L'assessore Gabriele Rabaiotti
Milano, 17 febbraio 2021 - I sindacati parlano di "esternalizzazione" e "privatizzazione" di un simbolo della Milano solidale, Casa Jannacci. Palazzo Marino getta acqua sul fuoco, parlando invece di una "razionalizzazione degli appalti" con l’affidamento a un gestore unico e negando un disimpegno dalla struttura che mette a disposizione 480 posti letto per persone in difficoltà. Una delibera di Giunta che rivoluziona la gestione del centro d’accoglienza di viale Ortles, approvata lo scorso 22 gennaio, è finita al centro delle polemiche, con sindacati e dipendenti comunali impiegati a Casa Jannacci che hanno proclamato una inedita protesta: il 23 febbraio si riuniranno in assemblea da remoto sulla piattaforma Zoom dalle 10 alle 13 e in contemporanea un gruppo manifesterà in largo Treves, dove ha sede la direzione Politiche sociali, per chiedere un incontro all’assessore Gabriele Rabaiotti.

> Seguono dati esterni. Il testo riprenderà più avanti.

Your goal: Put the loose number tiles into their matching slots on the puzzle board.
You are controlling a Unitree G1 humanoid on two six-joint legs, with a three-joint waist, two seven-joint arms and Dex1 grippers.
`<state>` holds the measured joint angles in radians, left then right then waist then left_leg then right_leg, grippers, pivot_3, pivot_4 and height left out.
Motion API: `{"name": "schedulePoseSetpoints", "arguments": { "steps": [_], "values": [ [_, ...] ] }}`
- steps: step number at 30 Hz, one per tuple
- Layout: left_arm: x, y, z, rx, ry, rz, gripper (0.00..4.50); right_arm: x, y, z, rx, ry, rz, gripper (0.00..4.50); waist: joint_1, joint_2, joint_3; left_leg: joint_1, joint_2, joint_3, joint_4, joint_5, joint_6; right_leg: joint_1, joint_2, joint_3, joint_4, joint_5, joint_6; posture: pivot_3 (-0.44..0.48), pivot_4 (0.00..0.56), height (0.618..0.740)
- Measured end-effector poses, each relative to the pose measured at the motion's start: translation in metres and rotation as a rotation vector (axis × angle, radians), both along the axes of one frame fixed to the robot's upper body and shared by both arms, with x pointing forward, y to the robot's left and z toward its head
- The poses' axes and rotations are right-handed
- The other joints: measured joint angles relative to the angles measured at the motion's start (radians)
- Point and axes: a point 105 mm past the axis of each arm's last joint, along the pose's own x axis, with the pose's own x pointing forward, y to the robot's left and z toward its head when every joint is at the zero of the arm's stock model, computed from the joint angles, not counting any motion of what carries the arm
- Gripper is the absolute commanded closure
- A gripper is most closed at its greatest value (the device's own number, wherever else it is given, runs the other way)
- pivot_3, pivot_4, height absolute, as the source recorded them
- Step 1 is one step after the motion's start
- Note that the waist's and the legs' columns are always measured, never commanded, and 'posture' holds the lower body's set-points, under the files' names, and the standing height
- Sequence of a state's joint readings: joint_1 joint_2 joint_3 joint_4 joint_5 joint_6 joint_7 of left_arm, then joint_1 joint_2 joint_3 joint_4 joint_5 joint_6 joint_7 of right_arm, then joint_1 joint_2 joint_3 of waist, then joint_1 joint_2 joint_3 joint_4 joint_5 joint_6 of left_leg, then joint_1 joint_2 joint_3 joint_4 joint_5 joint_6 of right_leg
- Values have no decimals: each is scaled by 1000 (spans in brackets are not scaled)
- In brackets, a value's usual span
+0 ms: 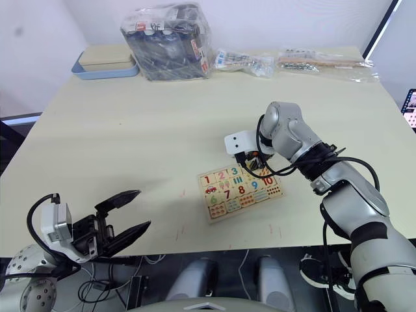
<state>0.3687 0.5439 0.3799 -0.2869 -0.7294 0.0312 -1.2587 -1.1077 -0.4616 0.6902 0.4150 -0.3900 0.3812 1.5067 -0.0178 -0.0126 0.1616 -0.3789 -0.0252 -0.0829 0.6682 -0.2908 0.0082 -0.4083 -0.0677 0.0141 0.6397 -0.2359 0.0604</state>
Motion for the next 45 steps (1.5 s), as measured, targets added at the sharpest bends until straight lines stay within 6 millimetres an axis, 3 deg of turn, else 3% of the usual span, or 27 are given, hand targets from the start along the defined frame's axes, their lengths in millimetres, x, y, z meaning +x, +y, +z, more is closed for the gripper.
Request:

In una nota firmata dalle sigle Fp-Cgil, Cisl-Fp, UilFpl e Csa, i sindacati accusano il Comune di aver deciso "quasi di nascosto e senza coinvolgere il sindacato di esternalizzare la “Casa dell’accoglienza“" intitolata nel 2014 al cantautore milanese Enzo Jannacci. In sostanza il Comune, come si legge nella delibera, procede a una "riorganizzazione della struttura che porti gradualmente a un affidamento “global“ di tutti i servizi in capo a un unico gestore" dopo un periodo di transizione di due anni. Un appalto unico con un unico gestore invece di diversi appalti “spacchettati“ per i vari servizi. Il problema, sollevato dai sindacati, nell’immediato ruota attorno al futuro della ventina di dipendenti comunali che ora lavorano a Casa Jannacci. Si occupano della fornitura di buoni pasto e biglietti Atm, degli "acquisti di materiali di consumo", di manutenzione ordinaria e straordinaria. Attività che in futuro dovrebbero essere affidate al gestore unico, una società esterna.
Ma la polemica si allarga anche al concetto di welfare. Vincenzo Greco, della Cgil di Milano, spiega che "ora il Comune sceglie di arretrare, uscire dall’intervento diretto e ricavarsi il ruolo di regista". "Pensiamo che sia sbagliato segnare nuovamente l’idea – prosegue – che la pratica dell’appalto nel campo delle politiche sociali aiuti di più e meglio i soggetti più svantaggiati. Spesso è proprio in questo segmento di lavoro che si nasconde la riduzione dei diritti dei lavoratori che paradossalmente sono deputati ad aiutare le persone in difficoltà". Palazzo Marino, replicando alle accuse, sottolinea che "non ci sarà alcun arretramento" ma piuttosto la "razionalizzazione del sistema degli appalti nell’ambito di un modello misto pubblico-privato già applicato da anni".